### Available records

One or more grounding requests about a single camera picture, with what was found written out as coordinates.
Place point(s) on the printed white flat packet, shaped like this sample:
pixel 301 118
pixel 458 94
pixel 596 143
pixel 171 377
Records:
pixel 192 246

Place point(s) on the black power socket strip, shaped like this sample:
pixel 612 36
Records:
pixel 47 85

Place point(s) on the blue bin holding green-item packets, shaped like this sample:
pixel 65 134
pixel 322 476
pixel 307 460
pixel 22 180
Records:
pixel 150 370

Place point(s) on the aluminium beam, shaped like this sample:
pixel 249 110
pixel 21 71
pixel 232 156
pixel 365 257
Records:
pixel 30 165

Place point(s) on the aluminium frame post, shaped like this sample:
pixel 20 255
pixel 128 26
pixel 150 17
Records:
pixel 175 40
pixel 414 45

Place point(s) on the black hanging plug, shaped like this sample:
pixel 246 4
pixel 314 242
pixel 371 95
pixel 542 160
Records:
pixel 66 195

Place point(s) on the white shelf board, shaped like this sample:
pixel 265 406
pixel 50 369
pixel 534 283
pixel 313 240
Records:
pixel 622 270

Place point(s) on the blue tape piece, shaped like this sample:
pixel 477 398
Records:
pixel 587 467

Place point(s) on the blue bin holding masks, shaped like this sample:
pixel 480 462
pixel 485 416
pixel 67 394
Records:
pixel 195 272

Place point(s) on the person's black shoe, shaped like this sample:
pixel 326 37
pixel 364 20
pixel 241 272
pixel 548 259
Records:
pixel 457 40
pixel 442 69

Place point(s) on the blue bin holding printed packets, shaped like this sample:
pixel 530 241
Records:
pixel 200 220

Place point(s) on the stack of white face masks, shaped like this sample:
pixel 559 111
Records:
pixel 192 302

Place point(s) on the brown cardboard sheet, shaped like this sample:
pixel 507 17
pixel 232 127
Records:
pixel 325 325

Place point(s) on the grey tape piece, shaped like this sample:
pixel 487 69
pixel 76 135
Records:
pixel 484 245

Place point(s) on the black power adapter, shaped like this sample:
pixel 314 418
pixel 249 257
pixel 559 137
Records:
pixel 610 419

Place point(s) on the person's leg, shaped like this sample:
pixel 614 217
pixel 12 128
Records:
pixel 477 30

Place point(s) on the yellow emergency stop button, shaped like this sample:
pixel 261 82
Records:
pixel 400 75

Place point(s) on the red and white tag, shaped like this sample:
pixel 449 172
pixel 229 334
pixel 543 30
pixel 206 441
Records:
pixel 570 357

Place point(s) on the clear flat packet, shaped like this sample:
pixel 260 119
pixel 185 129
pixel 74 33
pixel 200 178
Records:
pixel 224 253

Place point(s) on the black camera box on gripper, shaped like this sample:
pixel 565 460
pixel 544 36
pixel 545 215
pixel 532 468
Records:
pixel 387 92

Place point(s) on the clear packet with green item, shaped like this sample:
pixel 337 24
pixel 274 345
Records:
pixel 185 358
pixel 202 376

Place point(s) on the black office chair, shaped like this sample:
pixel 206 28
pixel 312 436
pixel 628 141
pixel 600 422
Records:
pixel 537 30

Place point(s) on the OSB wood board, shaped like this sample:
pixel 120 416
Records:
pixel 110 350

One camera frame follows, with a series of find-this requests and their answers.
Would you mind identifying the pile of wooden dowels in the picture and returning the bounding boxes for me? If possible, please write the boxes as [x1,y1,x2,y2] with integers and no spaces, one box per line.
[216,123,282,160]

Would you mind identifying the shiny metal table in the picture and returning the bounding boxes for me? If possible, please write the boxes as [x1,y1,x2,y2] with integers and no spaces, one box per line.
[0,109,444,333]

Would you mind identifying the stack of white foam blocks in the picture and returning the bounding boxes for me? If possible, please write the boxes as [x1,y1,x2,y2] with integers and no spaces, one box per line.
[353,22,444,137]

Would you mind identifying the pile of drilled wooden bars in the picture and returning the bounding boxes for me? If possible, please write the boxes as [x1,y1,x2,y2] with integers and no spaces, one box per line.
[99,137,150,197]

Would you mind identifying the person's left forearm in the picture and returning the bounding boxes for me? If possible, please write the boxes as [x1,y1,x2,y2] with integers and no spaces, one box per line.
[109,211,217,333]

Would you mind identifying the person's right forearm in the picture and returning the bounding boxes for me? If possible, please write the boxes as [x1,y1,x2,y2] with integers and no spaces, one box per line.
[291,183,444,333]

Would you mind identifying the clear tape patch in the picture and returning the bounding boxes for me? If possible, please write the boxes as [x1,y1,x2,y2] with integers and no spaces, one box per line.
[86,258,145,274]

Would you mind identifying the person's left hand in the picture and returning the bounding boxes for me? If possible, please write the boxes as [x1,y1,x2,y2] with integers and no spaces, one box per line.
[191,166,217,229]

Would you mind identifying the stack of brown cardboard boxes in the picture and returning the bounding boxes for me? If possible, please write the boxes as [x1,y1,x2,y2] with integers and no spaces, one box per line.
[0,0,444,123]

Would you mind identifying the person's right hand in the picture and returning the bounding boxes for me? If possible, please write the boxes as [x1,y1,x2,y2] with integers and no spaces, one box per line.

######

The problem:
The response must contain every line from the listing above in which the string "piece" appears.

Answer section:
Place point(s) on the blue tape piece, shaped like this sample:
Place point(s) on the grey tape piece, shaped like this sample:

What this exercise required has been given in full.